BEGIN
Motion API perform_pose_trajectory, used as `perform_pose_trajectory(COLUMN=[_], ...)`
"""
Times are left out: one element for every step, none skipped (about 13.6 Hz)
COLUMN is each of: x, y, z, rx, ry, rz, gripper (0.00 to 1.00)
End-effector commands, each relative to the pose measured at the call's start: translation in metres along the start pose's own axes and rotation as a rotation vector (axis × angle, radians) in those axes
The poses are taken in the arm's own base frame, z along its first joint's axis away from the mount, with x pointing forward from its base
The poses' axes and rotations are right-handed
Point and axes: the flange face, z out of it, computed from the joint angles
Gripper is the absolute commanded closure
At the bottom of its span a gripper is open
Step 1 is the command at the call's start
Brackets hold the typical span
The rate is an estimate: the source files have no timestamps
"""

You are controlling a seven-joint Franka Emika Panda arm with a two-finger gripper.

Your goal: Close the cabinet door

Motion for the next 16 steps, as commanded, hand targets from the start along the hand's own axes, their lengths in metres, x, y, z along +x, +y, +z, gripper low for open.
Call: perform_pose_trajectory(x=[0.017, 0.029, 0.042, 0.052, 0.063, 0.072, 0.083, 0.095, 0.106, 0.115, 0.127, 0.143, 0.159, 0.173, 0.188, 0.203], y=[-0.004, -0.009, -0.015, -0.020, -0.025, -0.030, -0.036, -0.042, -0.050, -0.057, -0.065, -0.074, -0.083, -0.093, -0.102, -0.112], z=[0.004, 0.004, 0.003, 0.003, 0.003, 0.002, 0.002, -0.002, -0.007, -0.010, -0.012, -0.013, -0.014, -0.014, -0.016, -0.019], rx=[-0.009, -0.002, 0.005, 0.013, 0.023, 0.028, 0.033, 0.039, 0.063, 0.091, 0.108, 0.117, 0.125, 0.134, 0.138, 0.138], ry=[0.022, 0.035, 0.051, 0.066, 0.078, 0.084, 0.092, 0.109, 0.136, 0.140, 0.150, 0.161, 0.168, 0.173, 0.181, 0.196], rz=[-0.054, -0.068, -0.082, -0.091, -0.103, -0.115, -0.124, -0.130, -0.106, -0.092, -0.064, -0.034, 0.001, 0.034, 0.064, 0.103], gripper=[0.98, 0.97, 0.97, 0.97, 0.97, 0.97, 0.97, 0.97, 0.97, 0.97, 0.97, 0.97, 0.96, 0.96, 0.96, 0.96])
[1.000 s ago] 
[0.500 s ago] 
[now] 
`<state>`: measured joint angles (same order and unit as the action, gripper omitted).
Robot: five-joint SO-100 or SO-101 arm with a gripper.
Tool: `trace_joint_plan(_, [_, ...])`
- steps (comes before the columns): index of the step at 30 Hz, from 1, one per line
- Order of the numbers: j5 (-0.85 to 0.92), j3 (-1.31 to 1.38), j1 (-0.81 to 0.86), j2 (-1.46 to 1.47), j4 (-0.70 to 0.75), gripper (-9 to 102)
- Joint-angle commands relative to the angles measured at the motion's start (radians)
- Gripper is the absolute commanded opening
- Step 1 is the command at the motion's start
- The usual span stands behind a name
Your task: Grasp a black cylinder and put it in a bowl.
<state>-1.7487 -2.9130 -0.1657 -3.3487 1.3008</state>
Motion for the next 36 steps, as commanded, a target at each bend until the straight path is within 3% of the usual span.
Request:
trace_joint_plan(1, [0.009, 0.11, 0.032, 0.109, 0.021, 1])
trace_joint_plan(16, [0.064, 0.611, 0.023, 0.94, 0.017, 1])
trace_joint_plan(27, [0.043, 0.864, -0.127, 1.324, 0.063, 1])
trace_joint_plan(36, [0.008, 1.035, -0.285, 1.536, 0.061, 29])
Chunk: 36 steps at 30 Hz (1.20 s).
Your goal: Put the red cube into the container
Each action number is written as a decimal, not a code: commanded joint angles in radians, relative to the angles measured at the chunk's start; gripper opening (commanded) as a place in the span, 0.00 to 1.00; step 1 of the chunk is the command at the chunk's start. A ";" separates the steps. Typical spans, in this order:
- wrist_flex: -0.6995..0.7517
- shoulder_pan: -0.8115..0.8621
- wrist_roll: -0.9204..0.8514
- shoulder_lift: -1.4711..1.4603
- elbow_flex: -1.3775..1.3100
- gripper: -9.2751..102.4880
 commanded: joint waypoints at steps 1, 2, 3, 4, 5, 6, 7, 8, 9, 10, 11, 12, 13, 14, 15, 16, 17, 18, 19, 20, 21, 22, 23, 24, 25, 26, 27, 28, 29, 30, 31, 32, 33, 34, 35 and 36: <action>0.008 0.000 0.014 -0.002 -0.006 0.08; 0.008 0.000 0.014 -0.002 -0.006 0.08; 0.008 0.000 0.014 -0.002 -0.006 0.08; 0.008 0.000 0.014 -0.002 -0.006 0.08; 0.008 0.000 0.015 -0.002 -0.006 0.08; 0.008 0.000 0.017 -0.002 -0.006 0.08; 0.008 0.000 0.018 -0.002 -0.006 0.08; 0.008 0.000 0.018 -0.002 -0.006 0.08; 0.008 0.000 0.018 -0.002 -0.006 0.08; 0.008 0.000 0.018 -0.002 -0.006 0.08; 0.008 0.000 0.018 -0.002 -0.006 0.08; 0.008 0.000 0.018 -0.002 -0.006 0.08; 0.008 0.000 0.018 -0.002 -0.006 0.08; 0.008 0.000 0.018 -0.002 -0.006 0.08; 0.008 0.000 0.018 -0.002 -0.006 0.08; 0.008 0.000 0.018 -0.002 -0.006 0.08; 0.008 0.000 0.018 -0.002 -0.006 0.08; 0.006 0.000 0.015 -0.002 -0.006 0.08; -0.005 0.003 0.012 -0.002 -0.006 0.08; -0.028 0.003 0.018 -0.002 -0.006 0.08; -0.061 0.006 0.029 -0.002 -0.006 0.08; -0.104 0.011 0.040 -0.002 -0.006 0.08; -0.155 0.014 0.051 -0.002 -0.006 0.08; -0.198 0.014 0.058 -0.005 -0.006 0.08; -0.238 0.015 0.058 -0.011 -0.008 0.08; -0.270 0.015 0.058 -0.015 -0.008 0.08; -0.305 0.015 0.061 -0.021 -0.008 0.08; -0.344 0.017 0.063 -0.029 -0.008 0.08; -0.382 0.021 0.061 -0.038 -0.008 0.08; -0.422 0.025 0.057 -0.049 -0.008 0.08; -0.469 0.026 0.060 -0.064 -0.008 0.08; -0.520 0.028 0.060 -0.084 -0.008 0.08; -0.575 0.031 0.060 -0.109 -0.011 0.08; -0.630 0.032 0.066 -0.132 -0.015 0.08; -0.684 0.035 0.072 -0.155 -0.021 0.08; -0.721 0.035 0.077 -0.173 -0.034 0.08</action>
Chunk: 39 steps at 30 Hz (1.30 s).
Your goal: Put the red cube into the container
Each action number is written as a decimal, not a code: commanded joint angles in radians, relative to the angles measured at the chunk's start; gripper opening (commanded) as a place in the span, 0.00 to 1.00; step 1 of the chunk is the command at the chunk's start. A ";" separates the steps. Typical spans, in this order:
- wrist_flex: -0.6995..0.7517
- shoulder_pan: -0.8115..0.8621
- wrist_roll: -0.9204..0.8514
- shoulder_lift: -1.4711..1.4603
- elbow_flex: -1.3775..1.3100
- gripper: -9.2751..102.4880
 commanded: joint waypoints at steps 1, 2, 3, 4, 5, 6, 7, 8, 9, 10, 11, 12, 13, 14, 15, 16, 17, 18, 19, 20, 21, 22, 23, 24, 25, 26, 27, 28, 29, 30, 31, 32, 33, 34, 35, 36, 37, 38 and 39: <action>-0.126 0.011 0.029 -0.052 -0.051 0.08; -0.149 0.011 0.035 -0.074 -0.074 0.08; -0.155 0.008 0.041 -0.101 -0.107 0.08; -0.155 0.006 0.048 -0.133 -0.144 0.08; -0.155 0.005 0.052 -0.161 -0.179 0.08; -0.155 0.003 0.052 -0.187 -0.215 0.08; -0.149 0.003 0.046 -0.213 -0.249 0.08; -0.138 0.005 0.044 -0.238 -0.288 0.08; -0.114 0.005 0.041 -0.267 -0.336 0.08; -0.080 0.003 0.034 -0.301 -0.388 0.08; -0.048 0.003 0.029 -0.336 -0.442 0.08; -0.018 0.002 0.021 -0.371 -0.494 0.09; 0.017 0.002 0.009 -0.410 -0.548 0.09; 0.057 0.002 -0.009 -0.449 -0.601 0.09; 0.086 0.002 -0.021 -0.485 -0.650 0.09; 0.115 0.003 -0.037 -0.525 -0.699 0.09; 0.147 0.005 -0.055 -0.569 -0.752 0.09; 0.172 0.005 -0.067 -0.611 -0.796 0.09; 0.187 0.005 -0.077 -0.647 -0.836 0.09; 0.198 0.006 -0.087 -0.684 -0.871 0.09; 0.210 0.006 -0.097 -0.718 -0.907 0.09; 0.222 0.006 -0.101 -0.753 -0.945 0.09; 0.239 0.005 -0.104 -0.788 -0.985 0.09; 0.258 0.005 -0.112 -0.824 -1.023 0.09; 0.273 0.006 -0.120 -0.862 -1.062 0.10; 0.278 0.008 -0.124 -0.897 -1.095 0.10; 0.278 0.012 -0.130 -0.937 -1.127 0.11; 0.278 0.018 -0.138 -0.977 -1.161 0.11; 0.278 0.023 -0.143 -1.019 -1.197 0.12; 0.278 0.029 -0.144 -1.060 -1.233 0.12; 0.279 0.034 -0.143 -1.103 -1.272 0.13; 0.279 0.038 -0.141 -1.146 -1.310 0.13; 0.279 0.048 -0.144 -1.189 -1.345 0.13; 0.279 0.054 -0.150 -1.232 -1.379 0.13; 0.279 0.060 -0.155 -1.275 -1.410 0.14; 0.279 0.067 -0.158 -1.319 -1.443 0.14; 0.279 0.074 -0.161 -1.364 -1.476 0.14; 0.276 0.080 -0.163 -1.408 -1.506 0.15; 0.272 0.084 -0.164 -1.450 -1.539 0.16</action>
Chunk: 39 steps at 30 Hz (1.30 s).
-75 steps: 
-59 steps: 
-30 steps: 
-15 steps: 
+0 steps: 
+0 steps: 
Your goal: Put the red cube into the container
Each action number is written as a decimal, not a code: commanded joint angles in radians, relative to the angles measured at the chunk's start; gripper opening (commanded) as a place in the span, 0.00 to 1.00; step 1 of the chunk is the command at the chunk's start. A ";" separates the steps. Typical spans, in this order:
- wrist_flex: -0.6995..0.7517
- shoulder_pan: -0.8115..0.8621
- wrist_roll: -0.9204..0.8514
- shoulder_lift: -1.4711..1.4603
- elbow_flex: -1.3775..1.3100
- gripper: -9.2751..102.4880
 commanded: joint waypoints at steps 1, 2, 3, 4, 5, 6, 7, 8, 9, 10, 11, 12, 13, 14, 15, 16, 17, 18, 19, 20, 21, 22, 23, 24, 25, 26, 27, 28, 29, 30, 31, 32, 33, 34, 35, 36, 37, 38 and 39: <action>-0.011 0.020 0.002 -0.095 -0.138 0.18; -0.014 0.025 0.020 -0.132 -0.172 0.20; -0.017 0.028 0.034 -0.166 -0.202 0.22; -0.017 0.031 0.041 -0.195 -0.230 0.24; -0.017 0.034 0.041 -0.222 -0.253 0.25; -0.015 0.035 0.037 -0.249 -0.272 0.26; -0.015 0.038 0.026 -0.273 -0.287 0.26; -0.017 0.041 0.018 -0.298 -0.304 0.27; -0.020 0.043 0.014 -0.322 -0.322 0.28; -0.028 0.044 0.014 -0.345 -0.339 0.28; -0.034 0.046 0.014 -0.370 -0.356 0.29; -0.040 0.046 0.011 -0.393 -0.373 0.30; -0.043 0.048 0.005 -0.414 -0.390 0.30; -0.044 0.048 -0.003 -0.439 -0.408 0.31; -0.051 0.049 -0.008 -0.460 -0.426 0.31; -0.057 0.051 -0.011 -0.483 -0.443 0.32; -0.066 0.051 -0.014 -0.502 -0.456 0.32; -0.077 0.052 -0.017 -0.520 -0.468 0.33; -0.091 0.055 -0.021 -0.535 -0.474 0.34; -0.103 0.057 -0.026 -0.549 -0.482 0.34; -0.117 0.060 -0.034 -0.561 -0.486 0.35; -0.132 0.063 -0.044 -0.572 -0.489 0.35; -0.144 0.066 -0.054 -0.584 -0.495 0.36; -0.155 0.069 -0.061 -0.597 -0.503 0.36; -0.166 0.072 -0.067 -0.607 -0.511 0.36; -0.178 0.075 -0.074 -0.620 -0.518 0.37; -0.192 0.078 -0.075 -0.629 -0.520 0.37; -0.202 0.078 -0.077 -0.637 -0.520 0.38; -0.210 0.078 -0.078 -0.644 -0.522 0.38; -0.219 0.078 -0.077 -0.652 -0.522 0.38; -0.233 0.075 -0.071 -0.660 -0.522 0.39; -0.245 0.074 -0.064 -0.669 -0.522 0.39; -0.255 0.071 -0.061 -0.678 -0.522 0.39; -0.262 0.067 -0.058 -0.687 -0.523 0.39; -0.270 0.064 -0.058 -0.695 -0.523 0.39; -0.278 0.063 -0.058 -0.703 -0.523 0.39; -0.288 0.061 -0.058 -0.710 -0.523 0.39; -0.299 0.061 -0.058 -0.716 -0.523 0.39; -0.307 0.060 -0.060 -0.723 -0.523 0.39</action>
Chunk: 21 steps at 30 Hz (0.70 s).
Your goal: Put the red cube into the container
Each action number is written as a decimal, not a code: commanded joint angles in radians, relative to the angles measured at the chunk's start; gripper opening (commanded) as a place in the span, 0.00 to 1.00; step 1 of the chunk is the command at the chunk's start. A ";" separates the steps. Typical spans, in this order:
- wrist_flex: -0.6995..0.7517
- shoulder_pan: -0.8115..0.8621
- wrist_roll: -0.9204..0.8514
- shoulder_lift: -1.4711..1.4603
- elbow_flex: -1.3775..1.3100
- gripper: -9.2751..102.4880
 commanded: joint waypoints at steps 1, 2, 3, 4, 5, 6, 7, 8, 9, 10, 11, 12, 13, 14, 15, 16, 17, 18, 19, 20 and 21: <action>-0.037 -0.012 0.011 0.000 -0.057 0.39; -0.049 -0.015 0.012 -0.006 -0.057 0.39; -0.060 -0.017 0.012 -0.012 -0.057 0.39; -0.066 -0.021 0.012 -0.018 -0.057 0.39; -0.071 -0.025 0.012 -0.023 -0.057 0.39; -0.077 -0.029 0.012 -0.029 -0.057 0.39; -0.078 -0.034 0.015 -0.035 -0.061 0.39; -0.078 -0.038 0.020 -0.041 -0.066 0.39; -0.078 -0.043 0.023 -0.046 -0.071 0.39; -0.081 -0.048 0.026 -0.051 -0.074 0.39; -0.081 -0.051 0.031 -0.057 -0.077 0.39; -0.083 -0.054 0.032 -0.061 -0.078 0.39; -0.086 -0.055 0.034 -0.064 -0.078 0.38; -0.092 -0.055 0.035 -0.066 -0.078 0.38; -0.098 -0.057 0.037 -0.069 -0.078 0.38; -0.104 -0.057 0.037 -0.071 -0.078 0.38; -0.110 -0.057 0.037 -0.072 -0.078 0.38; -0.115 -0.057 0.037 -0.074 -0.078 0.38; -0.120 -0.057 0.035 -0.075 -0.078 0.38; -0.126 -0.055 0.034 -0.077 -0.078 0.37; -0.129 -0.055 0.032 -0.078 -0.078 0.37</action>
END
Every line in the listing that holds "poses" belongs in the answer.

== EXERCISE SOLUTION ==
The poses are taken in the arm's own base frame, z along its first joint's axis away from the mount, with x pointing forward from its base
The poses' axes and rotations are right-handed

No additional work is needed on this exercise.